Michael Casey, Associated Press 28 Jan 10;
BANGKOK – China and other Asian nations should shut privately run tiger farms as they are inhumane and fuel demand for the endangered big cat's bones and skin, the World Bank said Thursday.
The call came as governments from 13 countries where tigers exist in the wild met in Thailand to discuss their conservation and how to boost tiger numbers.
Tiger farms are found principally in China, as well as Laos, Vietnam and Thailand. Owners claim rearing the cats in captivity will help reduce the illegal trade in tiger parts which are used in traditional medicine, but environmentalists say it only stimulates further smuggling.
"Our position is that tiger farms as an animal practice are cruel. They fan the potential use of tiger parts. That is extremely dangerous because that would continue to spur demand," said the World Bank's Keshav Varma, who is the program director for the Global Tiger Initiative, a coalition formed in 2008 with the Smithsonian Institute and nearly 40 conservation groups. It aims to double tiger numbers by 2022.
"The Global Tiger Initiative as well as the World Bank are in favor of shutting down these farms," he said by phone from the sidelines of the conference in the beach resort of Hua Hin.
Wild tiger numbers have plummeted because of human encroachment, the loss of more than nine-tenths of their habitat and poaching. From an estimated 100,000 at the beginning of the 20th century, the number today is less than 3,600.
China alone is believed to be home to 5,000 domestic tigers, and farms thrive despite the government banning the trade in tiger parts in 1993. It has imposed stiff sentences on offenders and ordered pharmacies to empty their shelves of tiger medications purported to cure ailments from convulsions to skin disease and to increase sexual potency.
The first tiger farms started before the ban, but others sprang up afterward because speculators thought the ban would be temporary. The government says the farms have been developed to attract tourists but critics say they are used to harvest tiger parts.
Despite lobbying from influential businessmen for the ban to be lifted, China last month announced it would take stronger law enforcement action on the trade in tiger parts and products. It also promised stricter regulation of captive breeding.
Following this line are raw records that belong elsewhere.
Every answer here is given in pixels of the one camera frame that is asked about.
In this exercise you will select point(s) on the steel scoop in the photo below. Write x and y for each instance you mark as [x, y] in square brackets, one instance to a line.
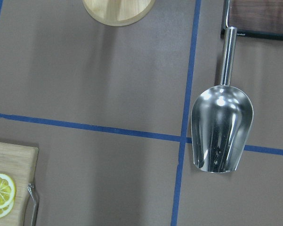
[221, 119]

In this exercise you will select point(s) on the wooden mug tree stand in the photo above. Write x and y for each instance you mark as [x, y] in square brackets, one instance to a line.
[118, 12]

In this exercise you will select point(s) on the bamboo cutting board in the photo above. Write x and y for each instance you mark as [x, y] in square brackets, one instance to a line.
[17, 186]

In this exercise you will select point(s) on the hidden lemon slice underneath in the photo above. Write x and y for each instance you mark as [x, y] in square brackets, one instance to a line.
[6, 210]
Conservationists like the group TRAFFIC welcomed the new measures but continue to call for tiger farms to be shut down. They say allowing trade in tiger parts would fuel poaching because it is cheaper to kill a wild animal than to raise a tiger on a farm. The parts are indistinguishable.
However, some conservationists were wary of raising the matter in Hua Hin, preferring instead to focus on encouraging China to invest more in wild tiger ranges, particuarly on its southern border with Laos.
"They have wild tigers in the north and wild tigers in Yunnan (Province). Can we for once focus on that instead of pointing our fingers at them all the time," said David Smith, a tiger expert at the University of Minnesota. "We know in every political realm, the Chinese don't want to be pushed."
TRAFFIC's James Compton acknowledged that shutting the farms was a complex undertaking and that the short-term goal should be on stopping their expansion.
"The process of shutting down the farms is more complex than doing a simple blanket decision to close all the farms," he said. "What do you do with all the tigers? What do you do with all the investment from the tiger community?"
Varma said tiger farms had yet to be discussed at the three-day ministerial meeting that began Wednesday, attended by Bangladesh, Bhutan, Cambodia, China, India, Indonesia, Laos, Malaysia, Myanmar, Nepal, Russia, Thailand and Vietnam.